If it is a heat issue and the paste doesn't fix it, should I next replace the heat sink? It has a laptop fan underneath it (which is also raised to allow PLENTY of airflow), and a full-sized standup fan on it at all times and it seems to not really help any.

Also, another question. Why are the core temps roughly the same whether I underclock it or not? I noticed the core temp (before crashing) is the same (around 96ish C) when the computer turns off when not underclocked, yet when it is dialed down, it's still running around 96C and I can play all I want, just with framerate issues and poor graphic rendering. Not saying you don't know what you're talking about, it just doesn't make sense to me unless my sensors on my CPU and GPU are faulty and aren't reporting the correct temperatures up to the time the computer crashes.
 

Gethseme

Estimable
Nov 6, 2015
4
0
4,510
0
Update: I recleaned the CPU and GPU, making 100% sure there are no scratches on it (from cleaning the old paste off) and made sure there's no paste on it. Now my comp, with the new paste, runs around 68-69 C when it's stressed, not going any higher than that, which is a vast improvement.

The problem is that I STILL am crashing when I turn the GPU back to full power. No, I'm not overclocking it, just hitting the "reset" button on MSI Afterburner to put the GPU and Mem clock back to default settings. When I do so and go into a game, it makes a sorta high-pitch whistle sound as the computer turns off, almost like what would happen if I unplugged it. And I tried this when I had just turned my comp on for the first time in 8 hours.

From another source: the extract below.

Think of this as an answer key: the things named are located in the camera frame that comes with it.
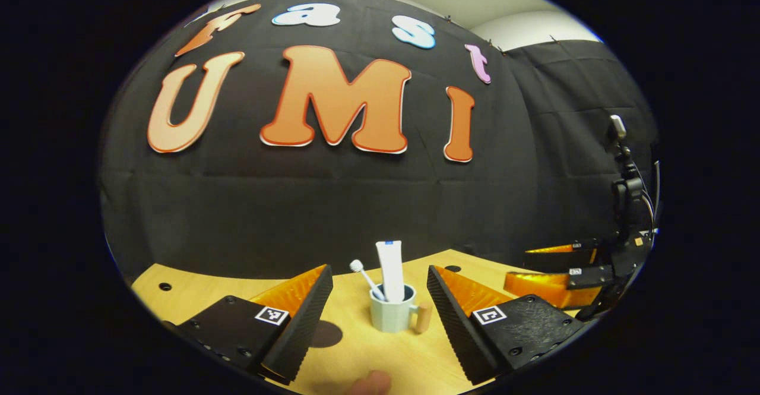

Checked temp before turning on the game (Skyrim on High settings) and temp said 38 CPU, 34 GPU. After game loaded, about 5 seconds went by before the crash, then when I turned comp back on and got to Windows to check the temp, temp said 44 CPU, 42 GPU. So I'm pretty sure the problem now is definitely not overheating.

I used WhoCrashed, but it's not making a crash dump, so I'm out of ideas, unless the built-in graphics card is somehow bad.

Anyone who can help, I'd appreciate it.